**Task item:** Each time a line of the listing holds "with", copy that line.

**Supplied data:**
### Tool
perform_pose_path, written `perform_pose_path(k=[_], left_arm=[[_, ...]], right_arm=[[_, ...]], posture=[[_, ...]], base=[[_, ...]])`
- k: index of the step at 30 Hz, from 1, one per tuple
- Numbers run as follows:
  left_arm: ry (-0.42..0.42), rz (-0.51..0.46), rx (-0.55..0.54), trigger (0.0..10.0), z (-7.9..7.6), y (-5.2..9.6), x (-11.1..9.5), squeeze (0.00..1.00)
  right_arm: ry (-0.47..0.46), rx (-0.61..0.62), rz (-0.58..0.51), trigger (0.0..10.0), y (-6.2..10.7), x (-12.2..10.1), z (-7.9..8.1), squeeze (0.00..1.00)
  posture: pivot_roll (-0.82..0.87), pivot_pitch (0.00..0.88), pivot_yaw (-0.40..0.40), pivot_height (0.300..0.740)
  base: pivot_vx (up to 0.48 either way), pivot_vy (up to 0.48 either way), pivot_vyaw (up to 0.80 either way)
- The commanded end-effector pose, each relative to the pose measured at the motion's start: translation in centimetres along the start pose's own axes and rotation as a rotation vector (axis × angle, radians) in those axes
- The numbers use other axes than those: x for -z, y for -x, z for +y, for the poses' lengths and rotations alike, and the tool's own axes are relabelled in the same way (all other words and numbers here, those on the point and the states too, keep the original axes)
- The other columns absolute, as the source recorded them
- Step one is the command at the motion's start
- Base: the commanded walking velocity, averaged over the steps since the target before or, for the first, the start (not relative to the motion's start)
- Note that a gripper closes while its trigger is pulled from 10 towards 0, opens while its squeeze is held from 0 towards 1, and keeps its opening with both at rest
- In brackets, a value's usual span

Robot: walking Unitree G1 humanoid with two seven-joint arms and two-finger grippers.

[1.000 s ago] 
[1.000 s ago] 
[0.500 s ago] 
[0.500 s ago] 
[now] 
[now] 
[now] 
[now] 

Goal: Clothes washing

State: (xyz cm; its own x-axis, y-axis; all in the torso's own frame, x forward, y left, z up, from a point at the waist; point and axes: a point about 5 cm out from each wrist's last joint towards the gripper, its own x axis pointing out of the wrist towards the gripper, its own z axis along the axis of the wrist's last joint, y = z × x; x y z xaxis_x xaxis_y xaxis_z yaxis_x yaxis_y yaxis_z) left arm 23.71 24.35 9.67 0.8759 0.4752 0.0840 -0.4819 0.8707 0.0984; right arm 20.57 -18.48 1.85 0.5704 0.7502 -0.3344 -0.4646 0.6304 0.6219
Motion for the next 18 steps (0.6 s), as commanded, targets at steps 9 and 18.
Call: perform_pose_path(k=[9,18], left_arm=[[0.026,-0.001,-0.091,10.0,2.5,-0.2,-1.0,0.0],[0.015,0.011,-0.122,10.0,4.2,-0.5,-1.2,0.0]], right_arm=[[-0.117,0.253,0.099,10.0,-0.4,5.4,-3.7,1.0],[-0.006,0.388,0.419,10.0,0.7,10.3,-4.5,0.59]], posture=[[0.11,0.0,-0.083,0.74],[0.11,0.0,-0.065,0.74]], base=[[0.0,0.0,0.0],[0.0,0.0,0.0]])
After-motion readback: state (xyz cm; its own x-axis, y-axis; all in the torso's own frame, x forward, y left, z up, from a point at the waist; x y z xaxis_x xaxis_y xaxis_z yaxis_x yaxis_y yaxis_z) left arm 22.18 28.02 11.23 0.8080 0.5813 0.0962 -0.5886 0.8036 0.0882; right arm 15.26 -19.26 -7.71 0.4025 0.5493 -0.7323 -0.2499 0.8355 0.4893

**Exercise result:**
- Note that a gripper closes while its trigger is pulled from 10 towards 0, opens while its squeeze is held from 0 towards 1, and keeps its opening with both at rest
Robot: walking Unitree G1 humanoid with two seven-joint arms and two-finger grippers.

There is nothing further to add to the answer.